While I do find the subject matter of this post interesting, I wonder if the average board user thinks the same. This is clearly a post to the board admins. Why not just send them a PM about this subject, or even better directly mail them (or rather: "him")?

Thanks for the offer for links - however, I'm up to my ears as I am.

It's not just a post to the board admins. It's a post to the users, as well, as a resource you may need in the future, or an education tool if you find the topic coming up on other forums.

Believe it or not, I got the idea while reading through the Luxury Fashion Forums, of Emery's fame. For about 30 posts these fashion divas were going back and forth on the pros and cons of IP address banning! That and my recent experience prompted me to write this feature here.
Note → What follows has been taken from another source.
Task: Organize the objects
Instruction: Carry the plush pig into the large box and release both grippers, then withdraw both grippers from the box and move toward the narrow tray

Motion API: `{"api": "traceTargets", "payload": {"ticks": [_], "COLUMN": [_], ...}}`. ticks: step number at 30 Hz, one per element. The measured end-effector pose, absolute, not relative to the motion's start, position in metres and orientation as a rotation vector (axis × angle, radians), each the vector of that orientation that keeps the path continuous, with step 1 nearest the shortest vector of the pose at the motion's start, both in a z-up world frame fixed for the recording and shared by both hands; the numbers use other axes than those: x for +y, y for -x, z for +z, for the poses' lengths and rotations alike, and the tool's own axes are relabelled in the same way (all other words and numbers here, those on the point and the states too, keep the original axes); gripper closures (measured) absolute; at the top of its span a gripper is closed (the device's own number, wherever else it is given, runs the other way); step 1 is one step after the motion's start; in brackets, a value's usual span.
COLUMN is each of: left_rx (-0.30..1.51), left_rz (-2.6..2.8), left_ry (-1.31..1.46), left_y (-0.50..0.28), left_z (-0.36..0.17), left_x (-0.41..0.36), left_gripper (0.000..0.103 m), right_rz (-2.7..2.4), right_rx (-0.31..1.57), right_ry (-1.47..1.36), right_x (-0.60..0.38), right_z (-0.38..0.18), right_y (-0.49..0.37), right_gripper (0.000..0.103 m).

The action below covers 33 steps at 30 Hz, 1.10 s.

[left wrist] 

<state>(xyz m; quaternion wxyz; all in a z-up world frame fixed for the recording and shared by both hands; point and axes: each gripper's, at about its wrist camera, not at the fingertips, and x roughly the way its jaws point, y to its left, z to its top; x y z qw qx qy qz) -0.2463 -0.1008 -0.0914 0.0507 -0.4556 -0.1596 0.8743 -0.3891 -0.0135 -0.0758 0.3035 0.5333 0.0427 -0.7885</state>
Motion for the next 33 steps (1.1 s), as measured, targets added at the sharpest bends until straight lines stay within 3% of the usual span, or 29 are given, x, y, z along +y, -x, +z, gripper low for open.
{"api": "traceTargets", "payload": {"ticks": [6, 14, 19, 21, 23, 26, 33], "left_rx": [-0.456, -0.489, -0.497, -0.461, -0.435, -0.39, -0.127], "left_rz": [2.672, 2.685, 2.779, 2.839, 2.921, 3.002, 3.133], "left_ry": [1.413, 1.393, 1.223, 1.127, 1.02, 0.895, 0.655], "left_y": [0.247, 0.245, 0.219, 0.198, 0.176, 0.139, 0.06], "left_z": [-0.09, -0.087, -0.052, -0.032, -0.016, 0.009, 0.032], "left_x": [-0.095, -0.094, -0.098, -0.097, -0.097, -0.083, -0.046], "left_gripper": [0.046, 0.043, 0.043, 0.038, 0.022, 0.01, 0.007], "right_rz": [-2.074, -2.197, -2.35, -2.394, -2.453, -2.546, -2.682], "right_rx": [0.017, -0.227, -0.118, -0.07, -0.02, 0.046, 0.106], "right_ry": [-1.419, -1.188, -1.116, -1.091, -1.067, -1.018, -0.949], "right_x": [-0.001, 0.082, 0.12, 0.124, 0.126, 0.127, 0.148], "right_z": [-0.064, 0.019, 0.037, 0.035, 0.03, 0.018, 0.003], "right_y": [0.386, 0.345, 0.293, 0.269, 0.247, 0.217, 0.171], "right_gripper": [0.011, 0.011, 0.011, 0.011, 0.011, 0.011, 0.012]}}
I then wrote a quick note there, then pointed to this feature.

Beside's - they're fashion divas - I would think they'd enjoy knowing about a board for high heels...

This is a resource - for you, for others, for anyone. If you ever were wrongly banned, you could use my post to help educate the administrators. It might not work - then again it might. If you liked the board from which you were wrongly banned, it would certainly be worth an e-mail.

It all depends on the administrator, and most administrators are willing to take a second look at a situation when it's politely brought to their attention.

[asdf174]

Thanks that was pretty informative. (I don't think I spelled that right.)

[WarrenB]

Thanks that was pretty informative. (I don't think I spelled that right.)

You spelled it properly.

[Firefox]

We've had to ban only a handful in three years. And that's usually just temporarily. A better way is email bans. They are selective and effective. OK, it's possible to keep signing up for new email accounts but people sonn get bored of the hassle of that. Unfortunately one doesn't need a valid functional email to sign up here. That feature was implemented to preserve people's privacy for those people who don't understand about web mail alias or can't be bothered to sign up for a web mail account. So, to encourage those people we have made life more difficult for ourselves in another way.

[chris100575]

In the time I've been here I've seen one member leave voluntarily, but don't remember anyone being banned. Guess things are working out nicely here! Chris

[Pam]

You will certainly be missed! Good luck and hope to hear from you soon Pam

[kneehighs]

Great post Gene....I was just banned at a forum too!